Zizza:«L’ambiente sarà molto caldo e temo cali di concentrazione perché la nsotra squadra è fondamentalmente giovane ed ha poca esperienza internazionale. Hanno giocatori molto esperti come Georgescu, Negrean e Raden che sanno bene come muoversi in vasca».

Sia sincero: dove volete e potete arrivare in Europa?

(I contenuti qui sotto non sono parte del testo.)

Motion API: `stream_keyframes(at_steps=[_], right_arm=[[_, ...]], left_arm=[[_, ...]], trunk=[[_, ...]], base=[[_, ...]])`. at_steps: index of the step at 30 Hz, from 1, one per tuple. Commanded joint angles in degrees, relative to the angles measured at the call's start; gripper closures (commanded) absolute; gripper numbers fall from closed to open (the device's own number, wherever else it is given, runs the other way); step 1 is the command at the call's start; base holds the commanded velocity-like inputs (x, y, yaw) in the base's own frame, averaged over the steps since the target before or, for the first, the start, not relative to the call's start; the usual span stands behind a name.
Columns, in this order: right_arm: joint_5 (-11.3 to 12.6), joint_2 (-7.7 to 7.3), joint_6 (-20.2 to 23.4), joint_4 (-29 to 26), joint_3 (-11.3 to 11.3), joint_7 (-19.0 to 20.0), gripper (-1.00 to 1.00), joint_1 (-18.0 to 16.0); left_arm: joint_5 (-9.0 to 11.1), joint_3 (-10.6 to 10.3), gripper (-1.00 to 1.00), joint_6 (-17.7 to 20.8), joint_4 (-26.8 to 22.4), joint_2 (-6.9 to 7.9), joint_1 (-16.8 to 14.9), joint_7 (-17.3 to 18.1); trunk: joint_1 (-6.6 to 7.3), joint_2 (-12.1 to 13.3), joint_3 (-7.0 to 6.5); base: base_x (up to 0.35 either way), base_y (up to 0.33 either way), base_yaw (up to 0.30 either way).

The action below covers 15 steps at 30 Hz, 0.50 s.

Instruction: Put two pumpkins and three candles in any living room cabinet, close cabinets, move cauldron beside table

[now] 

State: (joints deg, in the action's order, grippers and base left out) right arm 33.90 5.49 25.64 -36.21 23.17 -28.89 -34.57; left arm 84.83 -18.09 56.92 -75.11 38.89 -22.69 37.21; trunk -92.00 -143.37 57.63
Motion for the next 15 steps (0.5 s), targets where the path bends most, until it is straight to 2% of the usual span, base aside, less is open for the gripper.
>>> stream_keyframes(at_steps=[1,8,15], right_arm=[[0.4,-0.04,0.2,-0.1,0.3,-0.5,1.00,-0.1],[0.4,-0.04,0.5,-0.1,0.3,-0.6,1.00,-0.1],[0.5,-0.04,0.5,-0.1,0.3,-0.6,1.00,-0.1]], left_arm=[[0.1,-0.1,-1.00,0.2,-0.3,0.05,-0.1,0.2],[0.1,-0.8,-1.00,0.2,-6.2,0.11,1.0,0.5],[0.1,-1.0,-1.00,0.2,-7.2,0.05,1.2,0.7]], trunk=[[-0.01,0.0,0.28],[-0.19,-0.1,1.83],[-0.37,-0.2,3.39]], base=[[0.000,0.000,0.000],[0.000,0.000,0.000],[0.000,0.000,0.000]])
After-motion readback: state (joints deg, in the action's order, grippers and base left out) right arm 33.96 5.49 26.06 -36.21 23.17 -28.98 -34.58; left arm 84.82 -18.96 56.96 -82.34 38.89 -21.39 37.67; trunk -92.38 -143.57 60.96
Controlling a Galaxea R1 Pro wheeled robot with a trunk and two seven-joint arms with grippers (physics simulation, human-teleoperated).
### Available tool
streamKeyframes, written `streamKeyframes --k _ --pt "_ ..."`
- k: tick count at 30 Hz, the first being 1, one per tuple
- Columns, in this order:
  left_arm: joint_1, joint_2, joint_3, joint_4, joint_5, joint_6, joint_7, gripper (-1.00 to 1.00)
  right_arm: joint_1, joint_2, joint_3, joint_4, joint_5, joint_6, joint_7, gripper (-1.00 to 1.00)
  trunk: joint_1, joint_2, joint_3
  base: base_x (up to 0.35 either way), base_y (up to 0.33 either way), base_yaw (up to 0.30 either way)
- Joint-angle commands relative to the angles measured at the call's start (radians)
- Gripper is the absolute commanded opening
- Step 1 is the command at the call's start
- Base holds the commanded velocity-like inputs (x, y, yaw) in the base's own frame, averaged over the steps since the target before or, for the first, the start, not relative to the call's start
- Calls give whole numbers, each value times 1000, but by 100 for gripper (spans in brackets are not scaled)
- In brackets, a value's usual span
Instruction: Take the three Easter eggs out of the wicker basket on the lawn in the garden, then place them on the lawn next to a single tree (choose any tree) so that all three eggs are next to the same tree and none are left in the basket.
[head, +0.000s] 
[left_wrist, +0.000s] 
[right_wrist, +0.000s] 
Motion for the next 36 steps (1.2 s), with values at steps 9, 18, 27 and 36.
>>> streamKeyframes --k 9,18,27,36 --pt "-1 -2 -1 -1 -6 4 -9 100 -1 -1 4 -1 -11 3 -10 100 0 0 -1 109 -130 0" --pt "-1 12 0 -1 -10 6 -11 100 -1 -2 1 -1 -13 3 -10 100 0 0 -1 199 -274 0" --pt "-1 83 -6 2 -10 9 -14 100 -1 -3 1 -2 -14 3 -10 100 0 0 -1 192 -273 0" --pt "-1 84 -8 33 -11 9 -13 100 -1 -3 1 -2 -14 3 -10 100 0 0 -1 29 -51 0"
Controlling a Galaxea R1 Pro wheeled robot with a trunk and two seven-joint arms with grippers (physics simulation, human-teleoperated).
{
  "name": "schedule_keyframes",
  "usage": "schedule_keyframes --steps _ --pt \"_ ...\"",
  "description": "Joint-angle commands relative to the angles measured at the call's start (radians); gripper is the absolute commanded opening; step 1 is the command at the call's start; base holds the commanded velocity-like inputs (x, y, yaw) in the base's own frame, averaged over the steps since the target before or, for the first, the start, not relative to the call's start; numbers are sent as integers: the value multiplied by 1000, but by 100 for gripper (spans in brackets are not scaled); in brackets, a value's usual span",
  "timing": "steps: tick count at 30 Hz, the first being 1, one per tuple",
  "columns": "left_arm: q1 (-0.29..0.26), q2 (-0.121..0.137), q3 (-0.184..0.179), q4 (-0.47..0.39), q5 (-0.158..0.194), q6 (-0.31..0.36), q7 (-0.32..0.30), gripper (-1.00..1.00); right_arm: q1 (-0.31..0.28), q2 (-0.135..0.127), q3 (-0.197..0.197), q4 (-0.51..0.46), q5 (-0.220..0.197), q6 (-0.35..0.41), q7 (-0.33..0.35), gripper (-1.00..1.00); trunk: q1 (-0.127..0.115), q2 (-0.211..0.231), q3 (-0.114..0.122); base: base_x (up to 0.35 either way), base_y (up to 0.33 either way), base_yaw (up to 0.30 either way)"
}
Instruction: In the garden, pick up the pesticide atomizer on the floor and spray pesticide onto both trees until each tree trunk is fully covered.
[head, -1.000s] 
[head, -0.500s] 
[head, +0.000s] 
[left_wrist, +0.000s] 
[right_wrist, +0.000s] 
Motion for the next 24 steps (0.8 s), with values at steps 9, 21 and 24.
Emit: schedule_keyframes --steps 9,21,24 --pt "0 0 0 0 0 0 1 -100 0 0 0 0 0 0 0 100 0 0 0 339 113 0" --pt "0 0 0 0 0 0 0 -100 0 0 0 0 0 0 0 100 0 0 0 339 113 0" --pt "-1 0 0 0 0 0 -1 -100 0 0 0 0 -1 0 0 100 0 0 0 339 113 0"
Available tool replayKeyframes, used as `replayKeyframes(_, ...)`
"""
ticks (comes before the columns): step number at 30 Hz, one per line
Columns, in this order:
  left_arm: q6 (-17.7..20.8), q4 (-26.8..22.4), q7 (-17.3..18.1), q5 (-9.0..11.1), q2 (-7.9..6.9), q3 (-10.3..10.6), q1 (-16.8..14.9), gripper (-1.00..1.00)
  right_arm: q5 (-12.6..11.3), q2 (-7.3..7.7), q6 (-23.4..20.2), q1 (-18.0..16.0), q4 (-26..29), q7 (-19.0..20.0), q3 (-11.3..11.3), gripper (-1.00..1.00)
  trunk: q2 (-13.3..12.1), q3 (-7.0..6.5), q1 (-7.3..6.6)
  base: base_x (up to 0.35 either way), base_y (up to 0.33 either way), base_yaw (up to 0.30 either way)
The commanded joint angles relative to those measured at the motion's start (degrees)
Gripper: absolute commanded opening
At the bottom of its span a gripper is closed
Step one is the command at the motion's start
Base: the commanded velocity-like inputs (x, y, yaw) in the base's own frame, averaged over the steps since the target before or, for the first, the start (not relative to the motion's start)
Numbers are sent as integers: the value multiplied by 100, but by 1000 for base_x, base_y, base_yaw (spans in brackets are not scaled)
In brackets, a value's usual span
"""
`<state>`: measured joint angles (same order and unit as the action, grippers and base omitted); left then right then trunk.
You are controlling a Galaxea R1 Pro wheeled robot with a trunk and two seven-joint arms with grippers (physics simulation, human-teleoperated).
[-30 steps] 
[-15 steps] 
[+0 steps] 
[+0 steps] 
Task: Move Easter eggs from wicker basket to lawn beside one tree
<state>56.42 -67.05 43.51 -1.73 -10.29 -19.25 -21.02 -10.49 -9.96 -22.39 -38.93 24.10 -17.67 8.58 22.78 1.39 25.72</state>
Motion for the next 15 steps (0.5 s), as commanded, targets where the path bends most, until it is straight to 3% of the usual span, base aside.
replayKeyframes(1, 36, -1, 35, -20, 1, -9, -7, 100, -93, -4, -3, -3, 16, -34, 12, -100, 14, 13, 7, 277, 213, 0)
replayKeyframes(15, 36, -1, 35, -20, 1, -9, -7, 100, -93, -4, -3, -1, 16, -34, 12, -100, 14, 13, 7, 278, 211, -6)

Baldineti:«Sinceramente? Spero di arrivare in finale. Chiaro che dipende tutto dal sorteggio: incrociare l’FTC prima sarebbe un ostacolo molto difficile».
Occhiello:«Lo Jadran sarà un test molto importante per andare avanti. Se ci dovessimo fermare vuol dire che non saremmo stati in grado di pensare in grande».
Zizza:«Dobbiamo fare un passo alla volta. Ci sono formazioni decisamente più forti della nostra. Vedremo. Certamente mi piacerebbe arrivare in fondo. Vedremo».

Che differenza c’è tra giocare in coppa e in campionato?

Baldineti:«In coppa gli arbitraggi mi sono sembrati più simili, anche se l’arbitraggio dipende sempre da tanti fattori. In Italia adesso ci sono tanti giovani che giustamente devono fare esperienza, perché è in atto un ricambio generazionale. E’ andato in “pensione” Bianchi, Caputi praticamente ha anticipato lo stop, il prossimo anno si fermerà Gomez. E per il movimento è una grave perdita».
Occhiello:«Soprattutto è diverso l’arbitraggio. Noi siamo abituati ad un certo tipo di fischietti che non permettono cose che in coppa alle volte purtroppo sono permesse. In coppa i fischi sono decisamente inferiori al campionato, specie per quanto riguarda i falli in attacco. E se non ti adegui dai primi minuti poi sono dolori».
Zizza:«Non vedo grosse differenze. Forse in coppa l’arbitraggio ti concede qualche giocata di più. Ma il nostro campionato offre sostanzialmente le stesse possibilità. Credo invece che la prima fase della coppa sia troppo faticosa: giocare tre partite dure in tre giorni alla fine è controproducente».

Vede una finale tutta italiana?

Baldineti:«Certo e ne sarei contento. Ma mi ripeto: abbiamo una squadra in corsa, l’FTC, che non sarà semplice eliminare».
Occhiello:«Lo scorso anno non solo è stata italiana, ma anche napoletana, visto che in finale c’eravamo noi e l’Acquachiara. Sarebbe una cosa molto bella per ribadire la supremazia di club del nostro movimento».
Zizza:«Le chances ci sono sempre nello sport. Basta saperle sfruttare. Certamente mi piacerebbe arrivare in fondo e trovare un’avversaria italiana. Vedremo».